TRY IT — Repeat the records below word for word, but start at the line that contains "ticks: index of", stop after the last line, and include nothing else.

PROVIDED RECORDS —

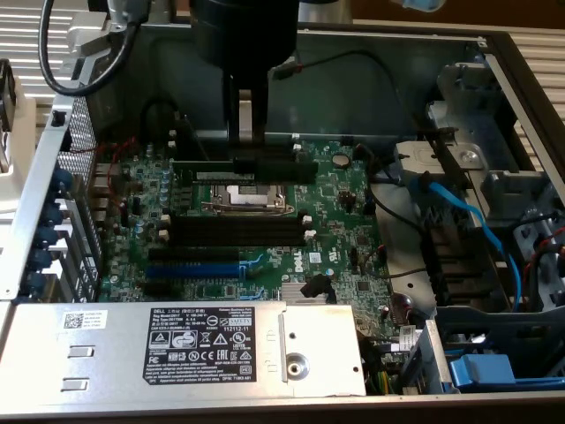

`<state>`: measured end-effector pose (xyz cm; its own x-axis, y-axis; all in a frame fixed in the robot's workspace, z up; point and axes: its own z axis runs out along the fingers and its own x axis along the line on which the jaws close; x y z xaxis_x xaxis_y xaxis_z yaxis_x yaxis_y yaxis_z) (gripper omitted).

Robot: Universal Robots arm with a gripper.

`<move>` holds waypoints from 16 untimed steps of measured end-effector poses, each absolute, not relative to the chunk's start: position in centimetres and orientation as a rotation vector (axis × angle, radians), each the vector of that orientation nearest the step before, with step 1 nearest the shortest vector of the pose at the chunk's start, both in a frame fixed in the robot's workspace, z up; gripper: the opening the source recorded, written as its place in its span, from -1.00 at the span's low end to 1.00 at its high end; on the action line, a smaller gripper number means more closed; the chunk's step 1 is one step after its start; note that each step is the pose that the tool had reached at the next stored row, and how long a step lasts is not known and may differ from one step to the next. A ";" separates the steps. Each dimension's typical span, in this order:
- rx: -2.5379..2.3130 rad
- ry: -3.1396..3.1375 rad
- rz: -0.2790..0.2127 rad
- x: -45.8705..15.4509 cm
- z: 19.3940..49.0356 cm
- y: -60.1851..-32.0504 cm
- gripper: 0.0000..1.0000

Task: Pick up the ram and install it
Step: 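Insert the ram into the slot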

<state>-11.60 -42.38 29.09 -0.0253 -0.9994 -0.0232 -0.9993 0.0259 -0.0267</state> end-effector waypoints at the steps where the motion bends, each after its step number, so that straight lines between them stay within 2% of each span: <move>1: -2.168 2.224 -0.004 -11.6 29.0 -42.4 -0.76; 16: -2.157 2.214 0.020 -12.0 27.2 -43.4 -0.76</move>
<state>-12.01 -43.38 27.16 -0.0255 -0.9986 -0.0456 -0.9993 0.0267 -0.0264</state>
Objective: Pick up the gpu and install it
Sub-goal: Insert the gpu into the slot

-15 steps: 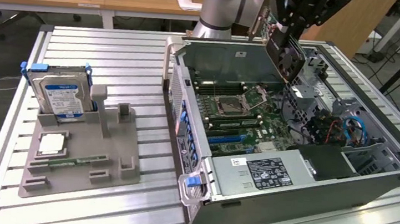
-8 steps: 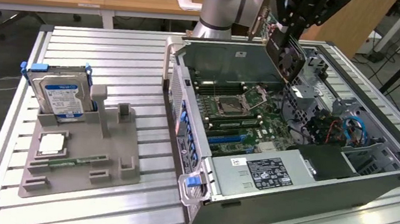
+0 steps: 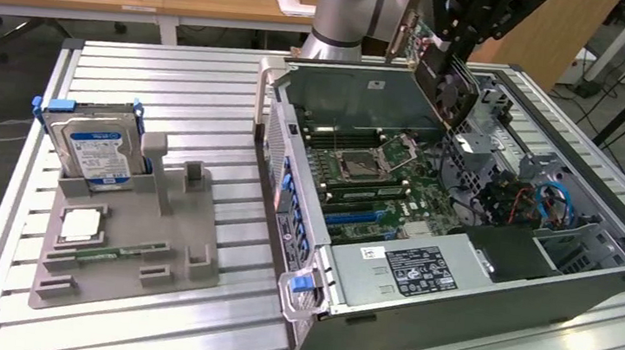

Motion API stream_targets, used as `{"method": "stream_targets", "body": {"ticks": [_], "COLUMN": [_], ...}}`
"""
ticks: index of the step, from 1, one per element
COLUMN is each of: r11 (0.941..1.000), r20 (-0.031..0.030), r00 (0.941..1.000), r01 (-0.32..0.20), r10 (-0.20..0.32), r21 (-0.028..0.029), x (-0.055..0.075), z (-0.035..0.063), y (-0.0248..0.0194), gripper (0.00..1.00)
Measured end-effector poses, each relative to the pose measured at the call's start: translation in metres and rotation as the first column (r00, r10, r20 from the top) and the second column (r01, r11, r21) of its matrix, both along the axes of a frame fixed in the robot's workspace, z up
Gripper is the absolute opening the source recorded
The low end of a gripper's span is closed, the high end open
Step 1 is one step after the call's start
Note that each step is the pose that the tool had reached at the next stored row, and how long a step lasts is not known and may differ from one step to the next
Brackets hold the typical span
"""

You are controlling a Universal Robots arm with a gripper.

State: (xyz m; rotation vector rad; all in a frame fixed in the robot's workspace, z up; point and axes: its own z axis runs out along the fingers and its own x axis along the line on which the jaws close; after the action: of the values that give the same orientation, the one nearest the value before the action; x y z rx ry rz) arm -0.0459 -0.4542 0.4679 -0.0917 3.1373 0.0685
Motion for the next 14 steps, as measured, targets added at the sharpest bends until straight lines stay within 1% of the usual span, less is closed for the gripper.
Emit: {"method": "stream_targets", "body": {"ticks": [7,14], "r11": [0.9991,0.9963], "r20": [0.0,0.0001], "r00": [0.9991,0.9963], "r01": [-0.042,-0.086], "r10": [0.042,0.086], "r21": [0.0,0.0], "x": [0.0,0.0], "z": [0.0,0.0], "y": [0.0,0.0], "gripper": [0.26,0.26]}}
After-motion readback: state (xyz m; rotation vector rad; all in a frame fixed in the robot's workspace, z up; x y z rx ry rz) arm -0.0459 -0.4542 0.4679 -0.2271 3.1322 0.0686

RESULT OF THE EXERCISE —
ticks: index of the step, from 1, one per element
COLUMN is each of: r11 (0.941..1.000), r20 (-0.031..0.030), r00 (0.941..1.000), r01 (-0.32..0.20), r10 (-0.20..0.32), r21 (-0.028..0.029), x (-0.055..0.075), z (-0.035..0.063), y (-0.0248..0.0194), gripper (0.00..1.00)
Measured end-effector poses, each relative to the pose measured at the call's start: translation in metres and rotation as the first column (r00, r10, r20 from the top) and the second column (r01, r11, r21) of its matrix, both along the axes of a frame fixed in the robot's workspace, z up
Gripper is the absolute opening the source recorded
The low end of a gripper's span is closed, the high end open
Step 1 is one step after the call's start
Note that each step is the pose that the tool had reached at the next stored row, and how long a step lasts is not known and may differ from one step to the next
Brackets hold the typical span
"""

You are controlling a Universal Robots arm with a gripper.

State: (xyz m; rotation vector rad; all in a frame fixed in the robot's workspace, z up; point and axes: its own z axis runs out along the fingers and its own x axis along the line on which the jaws close; after the action: of the values that give the same orientation, the one nearest the value before the action; x y z rx ry rz) arm -0.0459 -0.4542 0.4679 -0.0917 3.1373 0.0685
Motion for the next 14 steps, as measured, targets added at the sharpest bends until straight lines stay within 1% of the usual span, less is closed for the gripper.
Emit: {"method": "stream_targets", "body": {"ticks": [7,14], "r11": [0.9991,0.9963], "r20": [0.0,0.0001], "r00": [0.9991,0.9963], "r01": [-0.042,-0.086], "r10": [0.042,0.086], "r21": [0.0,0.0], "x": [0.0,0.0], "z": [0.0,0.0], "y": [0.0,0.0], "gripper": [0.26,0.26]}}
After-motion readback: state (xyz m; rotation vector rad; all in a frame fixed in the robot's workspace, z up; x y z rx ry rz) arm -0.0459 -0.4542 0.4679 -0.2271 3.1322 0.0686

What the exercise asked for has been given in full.